**Supplied entries**
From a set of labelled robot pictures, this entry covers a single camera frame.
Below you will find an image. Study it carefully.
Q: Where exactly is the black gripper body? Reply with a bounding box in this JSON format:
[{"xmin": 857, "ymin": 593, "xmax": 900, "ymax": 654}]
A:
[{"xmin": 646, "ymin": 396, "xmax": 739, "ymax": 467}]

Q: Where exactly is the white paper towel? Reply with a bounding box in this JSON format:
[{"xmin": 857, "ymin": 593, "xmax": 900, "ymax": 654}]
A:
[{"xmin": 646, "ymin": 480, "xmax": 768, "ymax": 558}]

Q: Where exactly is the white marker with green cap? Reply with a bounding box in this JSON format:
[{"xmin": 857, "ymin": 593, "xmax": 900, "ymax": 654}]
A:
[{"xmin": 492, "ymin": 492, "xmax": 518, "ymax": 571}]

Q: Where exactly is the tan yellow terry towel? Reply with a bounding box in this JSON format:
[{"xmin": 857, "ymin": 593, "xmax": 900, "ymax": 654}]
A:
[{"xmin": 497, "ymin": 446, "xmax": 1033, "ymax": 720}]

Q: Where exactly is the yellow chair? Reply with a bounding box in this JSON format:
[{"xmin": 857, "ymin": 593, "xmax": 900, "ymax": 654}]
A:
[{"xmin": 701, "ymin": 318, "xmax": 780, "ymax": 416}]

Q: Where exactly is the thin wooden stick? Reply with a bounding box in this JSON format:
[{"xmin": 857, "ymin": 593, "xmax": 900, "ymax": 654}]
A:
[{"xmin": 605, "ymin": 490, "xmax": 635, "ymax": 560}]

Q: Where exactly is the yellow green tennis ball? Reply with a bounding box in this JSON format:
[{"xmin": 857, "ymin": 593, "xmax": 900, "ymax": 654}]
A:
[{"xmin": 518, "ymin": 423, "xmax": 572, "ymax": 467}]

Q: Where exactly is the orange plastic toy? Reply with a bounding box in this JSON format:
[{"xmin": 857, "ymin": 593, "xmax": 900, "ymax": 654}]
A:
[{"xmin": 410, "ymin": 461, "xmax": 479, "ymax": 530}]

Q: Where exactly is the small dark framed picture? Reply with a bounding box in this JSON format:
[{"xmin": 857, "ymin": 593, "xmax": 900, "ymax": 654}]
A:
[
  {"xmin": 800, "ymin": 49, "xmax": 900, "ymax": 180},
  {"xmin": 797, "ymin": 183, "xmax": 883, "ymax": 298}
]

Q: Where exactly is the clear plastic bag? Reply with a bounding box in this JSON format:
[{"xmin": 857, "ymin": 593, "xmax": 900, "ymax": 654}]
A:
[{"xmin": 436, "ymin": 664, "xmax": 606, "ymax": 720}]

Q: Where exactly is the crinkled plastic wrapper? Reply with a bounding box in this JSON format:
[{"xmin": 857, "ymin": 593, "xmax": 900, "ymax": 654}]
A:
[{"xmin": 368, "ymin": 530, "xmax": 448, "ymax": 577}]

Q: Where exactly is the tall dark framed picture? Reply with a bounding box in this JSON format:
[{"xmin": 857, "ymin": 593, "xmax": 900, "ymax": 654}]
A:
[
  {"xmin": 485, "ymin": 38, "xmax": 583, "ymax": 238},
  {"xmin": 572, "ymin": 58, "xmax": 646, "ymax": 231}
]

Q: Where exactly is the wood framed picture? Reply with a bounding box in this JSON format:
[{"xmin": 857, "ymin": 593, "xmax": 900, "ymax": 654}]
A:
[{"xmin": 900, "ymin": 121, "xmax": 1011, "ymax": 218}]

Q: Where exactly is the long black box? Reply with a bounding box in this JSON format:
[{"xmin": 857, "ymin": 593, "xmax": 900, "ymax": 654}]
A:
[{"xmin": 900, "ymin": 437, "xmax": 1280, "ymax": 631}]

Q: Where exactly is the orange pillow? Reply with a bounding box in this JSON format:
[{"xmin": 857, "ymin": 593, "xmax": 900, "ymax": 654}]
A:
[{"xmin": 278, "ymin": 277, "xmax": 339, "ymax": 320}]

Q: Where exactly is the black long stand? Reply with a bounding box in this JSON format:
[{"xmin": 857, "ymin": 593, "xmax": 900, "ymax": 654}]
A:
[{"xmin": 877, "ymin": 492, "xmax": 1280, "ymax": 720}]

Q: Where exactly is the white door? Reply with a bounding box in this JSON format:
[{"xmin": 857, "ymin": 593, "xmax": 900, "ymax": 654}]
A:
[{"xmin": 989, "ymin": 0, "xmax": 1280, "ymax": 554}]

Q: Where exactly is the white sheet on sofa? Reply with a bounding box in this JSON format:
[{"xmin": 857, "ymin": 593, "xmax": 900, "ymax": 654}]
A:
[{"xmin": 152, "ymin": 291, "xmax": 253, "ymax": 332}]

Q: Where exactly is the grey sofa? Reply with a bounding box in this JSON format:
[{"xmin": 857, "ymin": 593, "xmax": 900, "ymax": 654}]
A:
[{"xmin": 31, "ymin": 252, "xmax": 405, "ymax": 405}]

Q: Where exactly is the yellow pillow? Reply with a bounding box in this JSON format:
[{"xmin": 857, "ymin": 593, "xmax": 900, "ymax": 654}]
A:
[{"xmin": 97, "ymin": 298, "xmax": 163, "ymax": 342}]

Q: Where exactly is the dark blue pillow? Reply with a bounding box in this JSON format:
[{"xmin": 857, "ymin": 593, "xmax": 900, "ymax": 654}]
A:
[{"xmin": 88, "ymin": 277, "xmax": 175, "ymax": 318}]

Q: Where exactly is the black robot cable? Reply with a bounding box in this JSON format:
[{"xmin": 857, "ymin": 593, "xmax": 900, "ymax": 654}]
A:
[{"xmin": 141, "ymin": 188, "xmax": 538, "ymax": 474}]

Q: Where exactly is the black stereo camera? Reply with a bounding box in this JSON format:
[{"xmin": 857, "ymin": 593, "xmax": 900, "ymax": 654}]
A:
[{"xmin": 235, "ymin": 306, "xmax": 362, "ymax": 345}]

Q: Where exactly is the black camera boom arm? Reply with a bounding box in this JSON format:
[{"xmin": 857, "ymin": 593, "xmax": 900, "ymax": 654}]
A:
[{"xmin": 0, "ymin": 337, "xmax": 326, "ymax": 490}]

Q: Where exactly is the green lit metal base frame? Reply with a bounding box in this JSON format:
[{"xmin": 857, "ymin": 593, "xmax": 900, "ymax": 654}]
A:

**Assignment**
Your task is to transcribe the listing above in full, exactly as given.

**Expected answer**
From a set of labelled robot pictures, this entry covers a single camera frame.
Below you will find an image. Study it carefully.
Q: Where exactly is the black gripper body? Reply with a bounding box in this JSON format:
[{"xmin": 857, "ymin": 593, "xmax": 900, "ymax": 654}]
A:
[{"xmin": 646, "ymin": 396, "xmax": 739, "ymax": 467}]

Q: Where exactly is the white paper towel? Reply with a bounding box in this JSON format:
[{"xmin": 857, "ymin": 593, "xmax": 900, "ymax": 654}]
A:
[{"xmin": 646, "ymin": 480, "xmax": 768, "ymax": 558}]

Q: Where exactly is the white marker with green cap? Reply with a bounding box in this JSON format:
[{"xmin": 857, "ymin": 593, "xmax": 900, "ymax": 654}]
A:
[{"xmin": 492, "ymin": 492, "xmax": 518, "ymax": 571}]

Q: Where exactly is the tan yellow terry towel? Reply with a bounding box in this JSON format:
[{"xmin": 857, "ymin": 593, "xmax": 900, "ymax": 654}]
A:
[{"xmin": 497, "ymin": 446, "xmax": 1033, "ymax": 720}]

Q: Where exactly is the yellow chair? Reply with a bounding box in this JSON format:
[{"xmin": 857, "ymin": 593, "xmax": 900, "ymax": 654}]
A:
[{"xmin": 701, "ymin": 318, "xmax": 780, "ymax": 416}]

Q: Where exactly is the thin wooden stick? Reply with a bounding box in this JSON format:
[{"xmin": 857, "ymin": 593, "xmax": 900, "ymax": 654}]
A:
[{"xmin": 605, "ymin": 490, "xmax": 635, "ymax": 560}]

Q: Where exactly is the yellow green tennis ball? Reply with a bounding box in this JSON format:
[{"xmin": 857, "ymin": 593, "xmax": 900, "ymax": 654}]
A:
[{"xmin": 518, "ymin": 423, "xmax": 572, "ymax": 467}]

Q: Where exactly is the orange plastic toy? Reply with a bounding box in this JSON format:
[{"xmin": 857, "ymin": 593, "xmax": 900, "ymax": 654}]
A:
[{"xmin": 410, "ymin": 461, "xmax": 479, "ymax": 530}]

Q: Where exactly is the small dark framed picture? Reply with a bounding box in this JSON format:
[{"xmin": 857, "ymin": 593, "xmax": 900, "ymax": 654}]
A:
[
  {"xmin": 800, "ymin": 49, "xmax": 900, "ymax": 180},
  {"xmin": 797, "ymin": 183, "xmax": 883, "ymax": 298}
]

Q: Where exactly is the clear plastic bag? Reply with a bounding box in this JSON format:
[{"xmin": 857, "ymin": 593, "xmax": 900, "ymax": 654}]
A:
[{"xmin": 436, "ymin": 664, "xmax": 606, "ymax": 720}]

Q: Where exactly is the crinkled plastic wrapper? Reply with a bounding box in this JSON format:
[{"xmin": 857, "ymin": 593, "xmax": 900, "ymax": 654}]
A:
[{"xmin": 368, "ymin": 530, "xmax": 448, "ymax": 577}]

Q: Where exactly is the tall dark framed picture? Reply with a bounding box in this JSON format:
[{"xmin": 857, "ymin": 593, "xmax": 900, "ymax": 654}]
A:
[
  {"xmin": 485, "ymin": 38, "xmax": 583, "ymax": 238},
  {"xmin": 572, "ymin": 58, "xmax": 646, "ymax": 231}
]

Q: Where exactly is the wood framed picture? Reply with a bounding box in this JSON format:
[{"xmin": 857, "ymin": 593, "xmax": 900, "ymax": 654}]
A:
[{"xmin": 900, "ymin": 121, "xmax": 1011, "ymax": 218}]

Q: Where exactly is the long black box? Reply with a bounding box in this JSON format:
[{"xmin": 857, "ymin": 593, "xmax": 900, "ymax": 654}]
A:
[{"xmin": 900, "ymin": 437, "xmax": 1280, "ymax": 631}]

Q: Where exactly is the orange pillow? Reply with a bounding box in this JSON format:
[{"xmin": 857, "ymin": 593, "xmax": 900, "ymax": 654}]
A:
[{"xmin": 278, "ymin": 277, "xmax": 339, "ymax": 320}]

Q: Where exactly is the black long stand? Reply with a bounding box in this JSON format:
[{"xmin": 857, "ymin": 593, "xmax": 900, "ymax": 654}]
A:
[{"xmin": 877, "ymin": 492, "xmax": 1280, "ymax": 720}]

Q: Where exactly is the white door? Reply with a bounding box in this JSON format:
[{"xmin": 857, "ymin": 593, "xmax": 900, "ymax": 654}]
A:
[{"xmin": 989, "ymin": 0, "xmax": 1280, "ymax": 554}]

Q: Where exactly is the white sheet on sofa? Reply with a bounding box in this JSON format:
[{"xmin": 857, "ymin": 593, "xmax": 900, "ymax": 654}]
A:
[{"xmin": 152, "ymin": 291, "xmax": 253, "ymax": 332}]

Q: Where exactly is the grey sofa? Reply with a bounding box in this JSON format:
[{"xmin": 857, "ymin": 593, "xmax": 900, "ymax": 654}]
A:
[{"xmin": 31, "ymin": 252, "xmax": 405, "ymax": 405}]

Q: Where exactly is the yellow pillow? Reply with a bounding box in this JSON format:
[{"xmin": 857, "ymin": 593, "xmax": 900, "ymax": 654}]
A:
[{"xmin": 97, "ymin": 298, "xmax": 163, "ymax": 342}]

Q: Where exactly is the dark blue pillow? Reply with a bounding box in this JSON format:
[{"xmin": 857, "ymin": 593, "xmax": 900, "ymax": 654}]
A:
[{"xmin": 88, "ymin": 277, "xmax": 175, "ymax": 318}]

Q: Where exactly is the black robot cable? Reply with a bounding box in this JSON format:
[{"xmin": 857, "ymin": 593, "xmax": 900, "ymax": 654}]
A:
[{"xmin": 141, "ymin": 188, "xmax": 538, "ymax": 474}]

Q: Where exactly is the black stereo camera? Reply with a bounding box in this JSON format:
[{"xmin": 857, "ymin": 593, "xmax": 900, "ymax": 654}]
A:
[{"xmin": 235, "ymin": 306, "xmax": 362, "ymax": 345}]

Q: Where exactly is the black camera boom arm? Reply with a bounding box in this JSON format:
[{"xmin": 857, "ymin": 593, "xmax": 900, "ymax": 654}]
A:
[{"xmin": 0, "ymin": 337, "xmax": 326, "ymax": 490}]

Q: Where exactly is the green lit metal base frame? Reply with a bounding box in this JSON format:
[{"xmin": 857, "ymin": 593, "xmax": 900, "ymax": 654}]
A:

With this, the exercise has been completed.